I guess that I've been a bit too busy for some time now.

The kit's status is this.... All parts are able to be molded except for the top portion of the canopy...I wanted to do it in clear, but I haven't been able to get decent clear windowed pulls from the 3 molds I've made....Grrrrr ( felt like giving up )

So, let's explore something, shall we ?
If I drop the clear window idea and go with a solid top to the cockpit..craft guys _could_ cut out the windows and fit clear plastic..would you guys still want it ?

If so... let's start a list and I'll start casting.
No money will be expected till kits are ready to go....could be 2 to 3 weeks to build up a dozen kits ( I still have quite a bit of work in the que along with some really, really big surprises  )

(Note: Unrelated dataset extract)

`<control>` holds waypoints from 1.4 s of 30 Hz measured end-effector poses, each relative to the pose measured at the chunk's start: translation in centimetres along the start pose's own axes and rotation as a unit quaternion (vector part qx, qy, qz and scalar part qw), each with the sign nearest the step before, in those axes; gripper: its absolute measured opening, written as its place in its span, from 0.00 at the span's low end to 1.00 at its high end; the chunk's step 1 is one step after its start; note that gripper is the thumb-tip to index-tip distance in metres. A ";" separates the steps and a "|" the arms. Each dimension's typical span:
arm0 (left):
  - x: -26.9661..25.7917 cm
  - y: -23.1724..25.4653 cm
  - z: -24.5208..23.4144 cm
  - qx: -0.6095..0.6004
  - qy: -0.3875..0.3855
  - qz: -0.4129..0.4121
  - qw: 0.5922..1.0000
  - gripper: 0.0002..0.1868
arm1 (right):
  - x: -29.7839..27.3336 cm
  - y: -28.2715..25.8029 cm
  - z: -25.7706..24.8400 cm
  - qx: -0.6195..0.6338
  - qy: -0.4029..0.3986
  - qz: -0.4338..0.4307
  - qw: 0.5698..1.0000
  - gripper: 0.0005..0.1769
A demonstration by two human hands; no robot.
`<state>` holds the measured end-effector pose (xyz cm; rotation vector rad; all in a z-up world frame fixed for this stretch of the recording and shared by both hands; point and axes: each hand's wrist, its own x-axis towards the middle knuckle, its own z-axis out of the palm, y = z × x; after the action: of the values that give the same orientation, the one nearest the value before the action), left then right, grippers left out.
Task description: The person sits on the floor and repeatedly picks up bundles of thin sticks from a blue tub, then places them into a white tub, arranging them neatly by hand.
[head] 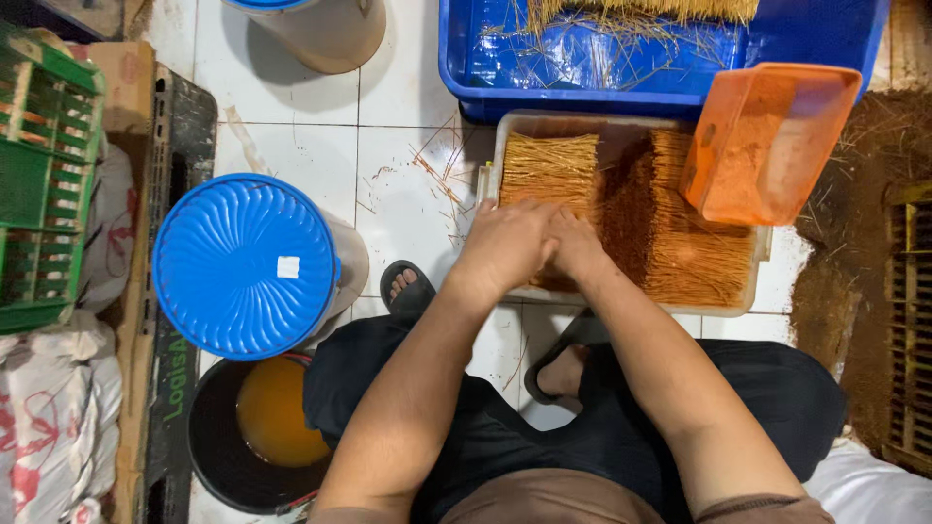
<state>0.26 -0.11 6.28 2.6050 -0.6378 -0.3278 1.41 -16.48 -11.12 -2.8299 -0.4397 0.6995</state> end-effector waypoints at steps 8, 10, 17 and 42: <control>1.1 -0.2 -1.2 -0.045 0.006 -0.007 0.999 0.28 | 1.2 0.5 -0.6 0.095 -0.124 0.022 0.987 0.34; 1.5 -0.8 -0.7 -0.034 -0.027 -0.023 0.999 0.29 | 1.4 0.8 -1.0 0.124 -0.163 0.050 0.978 0.31; 1.4 -1.9 0.1 -0.011 -0.150 -0.096 0.984 0.23 | 3.6 1.6 -1.3 0.129 -0.224 0.063 0.964 0.38; 1.0 -2.1 -0.9 -0.026 -0.079 -0.080 0.993 0.29 | 1.0 -0.1 -5.1 0.153 -0.051 0.017 0.987 0.37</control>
<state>2.26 1.44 6.00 2.6031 -0.4639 -0.5978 4.66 -16.64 -7.06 -2.5270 -0.2722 0.8426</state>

If you really want a kit ( let's say, at a cost of $85.00 plus shipping )
send me a PM and I'll build the list.

Sorry for letting this one sit guys....hope you can forgive this old monkey


----------



## cozmo (Nov 29, 2004)

Joe Brown said:


> That being said, this is WAY COOL!!!! :thumbsup:


Yes it is. And worth the wait.

Now I can finally get this one off the "to do" list.:woohoo:


----------



## Joe Brown (Nov 16, 1999)

Cool! :thumbsup:

I'm thinking about a re-do of the paint scheme on mine, but most of my (slow) modeling is on hold till I get the Halloween costume finished.


----------



## jbond (Aug 29, 2002)

Uh...perhaps this has been mentioned before but what the HELL is that Spindrift modification? Put me down for one of those...


----------



## kdaracal (Jan 24, 2009)

jbond said:


> Uh...perhaps this has been mentioned before but what the HELL is that Spindrift modification? Put me down for one of those...


Yea, that Spindrift is BADA**! :wave::wave::thumbsup::thumbsup:


----------



## cozmo (Nov 29, 2004)

Y'all just think that's a Spindrift. Its a Prizrak class Russian covert lander.

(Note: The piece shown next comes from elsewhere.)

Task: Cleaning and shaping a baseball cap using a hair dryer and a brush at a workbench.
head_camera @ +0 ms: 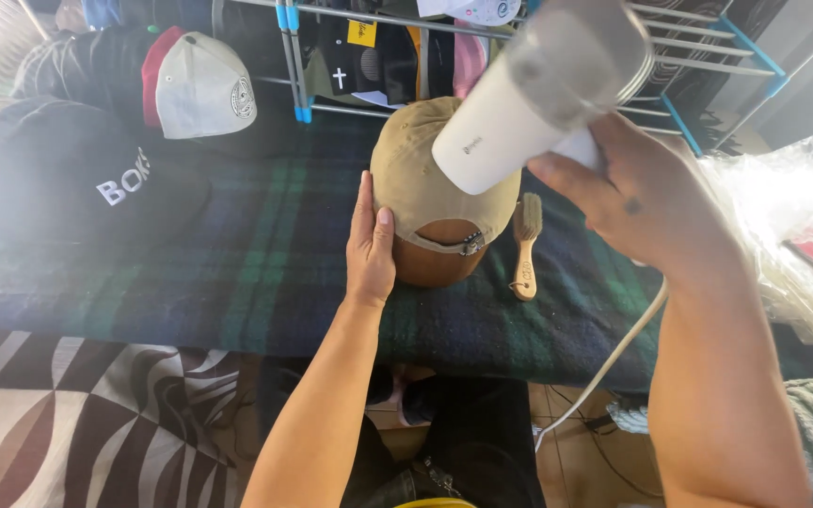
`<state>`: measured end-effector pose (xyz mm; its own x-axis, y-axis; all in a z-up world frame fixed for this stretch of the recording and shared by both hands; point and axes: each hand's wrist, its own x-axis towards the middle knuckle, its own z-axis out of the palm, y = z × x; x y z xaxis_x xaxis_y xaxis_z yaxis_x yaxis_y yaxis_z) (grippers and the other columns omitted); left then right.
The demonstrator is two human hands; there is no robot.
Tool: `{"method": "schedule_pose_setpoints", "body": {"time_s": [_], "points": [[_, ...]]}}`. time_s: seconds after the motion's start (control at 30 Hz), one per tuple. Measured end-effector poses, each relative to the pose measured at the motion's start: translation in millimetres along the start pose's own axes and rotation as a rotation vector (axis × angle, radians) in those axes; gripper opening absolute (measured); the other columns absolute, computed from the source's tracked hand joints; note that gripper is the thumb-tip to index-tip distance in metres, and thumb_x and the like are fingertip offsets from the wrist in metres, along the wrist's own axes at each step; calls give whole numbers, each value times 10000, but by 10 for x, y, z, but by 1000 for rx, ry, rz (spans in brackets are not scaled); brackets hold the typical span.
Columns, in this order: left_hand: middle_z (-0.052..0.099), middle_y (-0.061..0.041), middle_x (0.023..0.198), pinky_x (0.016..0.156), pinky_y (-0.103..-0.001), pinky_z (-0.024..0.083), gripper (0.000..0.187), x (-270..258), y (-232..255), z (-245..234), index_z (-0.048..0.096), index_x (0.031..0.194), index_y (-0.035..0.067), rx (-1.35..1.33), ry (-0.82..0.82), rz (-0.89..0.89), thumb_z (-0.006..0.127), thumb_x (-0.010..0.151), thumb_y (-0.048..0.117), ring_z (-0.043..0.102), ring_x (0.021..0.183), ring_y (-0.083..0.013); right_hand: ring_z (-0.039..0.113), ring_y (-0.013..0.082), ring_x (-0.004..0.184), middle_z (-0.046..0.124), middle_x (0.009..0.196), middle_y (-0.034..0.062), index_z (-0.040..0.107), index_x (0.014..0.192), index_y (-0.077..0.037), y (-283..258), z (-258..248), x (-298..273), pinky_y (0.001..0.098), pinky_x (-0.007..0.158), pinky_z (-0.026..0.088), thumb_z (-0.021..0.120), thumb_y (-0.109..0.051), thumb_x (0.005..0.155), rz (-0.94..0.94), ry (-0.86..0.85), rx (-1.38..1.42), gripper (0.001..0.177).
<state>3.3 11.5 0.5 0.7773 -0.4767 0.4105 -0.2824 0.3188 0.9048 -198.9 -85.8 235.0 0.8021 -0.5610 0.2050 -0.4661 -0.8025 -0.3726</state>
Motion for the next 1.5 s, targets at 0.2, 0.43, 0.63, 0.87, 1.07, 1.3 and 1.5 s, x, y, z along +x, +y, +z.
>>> {"method": "schedule_pose_setpoints", "body": {"time_s": [0.2,0.43,0.63,0.87,1.07,1.3,1.5], "points": [[254,-93,1699,1270,-440,270,760,8,-35,-2,237,1612,128,-29,-2,32,406,1018,570,244,1578,-262,708,349,719,742,875,157,460,1531,-102,-271,105,123,465,660,535,445,-572,1015,-217,10,-280,698],[317,-69,1681,1284,-424,249,635,4,-65,-38,317,1592,162,-61,29,23,399,1053,487,266,1576,-238,718,435,646,700,1063,95,483,1333,-72,-43,603,-404,579,486,592,506,-593,996,-201,-1,-463,621],[503,-116,1560,1218,-369,398,546,-63,37,-90,494,1484,50,-400,162,-115,463,1035,360,452,1476,-233,691,332,679,670,1081,-1,484,1469,-196,527,939,-807,477,480,535,620,-324,890,-235,60,-406,608],[725,-144,1186,915,-356,579,288,-1491,695,121,707,1159,-34,-491,82,-95,585,920,70,695,1059,-228,673,284,847,589,1153,51,644,1228,-255,346,1656,-1058,471,649,512,726,-293,660,331,232,318,575],[757,-134,1040,915,-410,607,325,-1390,1036,34,708,1097,-7,-568,-13,-152,685,911,259,732,1010,-255,483,273,698,389,929,95,518,1388,-101,-241,1739,-949,443,539,425,479,-361,964,-359,278,198,499],[811,-47,1095,1008,-317,560,325,-849,1425,-366,802,1042,84,-49,225,-333,711,834,317,733,1072,-166,577,389,1371,506,1492,258,501,1460,-34,-254,1542,-930,494,1145,489,670,-191,1001,-839,172,392,513],[720,-63,555,696,-291,582,374,-279,1602,-622,790,620,132,360,18,-290,745,825,441,713,520,-230,676,386,1034,628,1132,214,676,1240,69,613,1398,-39,464,728,595,660,-19,1027,-463,645,514,231]]}}
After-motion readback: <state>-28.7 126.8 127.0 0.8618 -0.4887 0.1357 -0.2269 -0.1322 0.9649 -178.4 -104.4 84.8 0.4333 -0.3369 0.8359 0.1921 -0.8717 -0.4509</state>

More on that when its done.:devil:


----------



## kdaracal (Jan 24, 2009)

cozmo said:


> Y'all just think that's a Spindrift. Its a Prizrak class Russian covert lander.
> 
> More on that when its done.:devil:



Cosmo! you devil!


----------



## WEAPON X (Mar 5, 2006)

cozmo said:


> yes it is. And worth the wait.
> 
> Now i can finally get this one off the "to do" list.:woohoo:


this is so sweet!


----------



## cozmo (Nov 29, 2004)

This is a really nice casting. The lines are crisp and the resin is easy to saw, cut and sand. The slippage on the neck isn't as bad as I first thought. The mating area for the canopy is the only difficult area to work on. After playing with the vac-formed parts I changed my mind and went with clear windows.

The vac-formed canopy was made using the kit part as a male mold with no modifications. A clear piece is sandwiched between two styrene pieces. I was worried about crazing or frosting the clear plastic, so I painted the white styrene the interior and exterior color then used spray adhesive to assemble the parts. The canopy was trimmed to fit and secured to the fuselage with filler putty. It secured well and I will find out if I was successful once I peel off the latex that was applied as a mask.

I had definite ideas about what I wanted the ship to do, so I did make a few minor changes; replacing the radiators, changing the vents, adding some cannons (or probes) to the shoulders, pitot tube and changing landing gear (only a forward strut that retracts flat to the fuselage, the wing tips act as landing points).

Its getting about time to decide on the paint scheme, I really like the splinter camouflage but will probably just stick with the gray.



Oh, heck, here is one of the prizrak (ghost):


This one involved a lot of head scratching and starting over.


----------



## cozmo (Nov 29, 2004)

Dangit!

Things were going well until the final paint color to be used. Tape peeled and the paint crinkled. Going to have to sand it down and start again. I did peel off all the masks to see how the interior came out. Alright, except the pilots chairs are right behind the large window frames. I guess that's what I get for getting too far ahead of myself and begin to prepare the decals.





Must get back to work on it...tomorrow. Her stable mates are waiting.


----------



## JGG1701 (Nov 9, 2004)

Too cool Cozmo!!!!!!!!!!!!!!!!!!!!!!!!!!!!!!!!!!!!!!!:thumbsup:
-Jim


----------



## Nyrath (May 3, 2004)

It sure is nice to see that Vega come to life!


----------



## Joe Brown (Nov 16, 1999)

cozmo said:


> Dangit!
> 
> Things were going well until the final paint color to be used. Tape peeled and the paint crinkled. Going to have to sand it down and start again.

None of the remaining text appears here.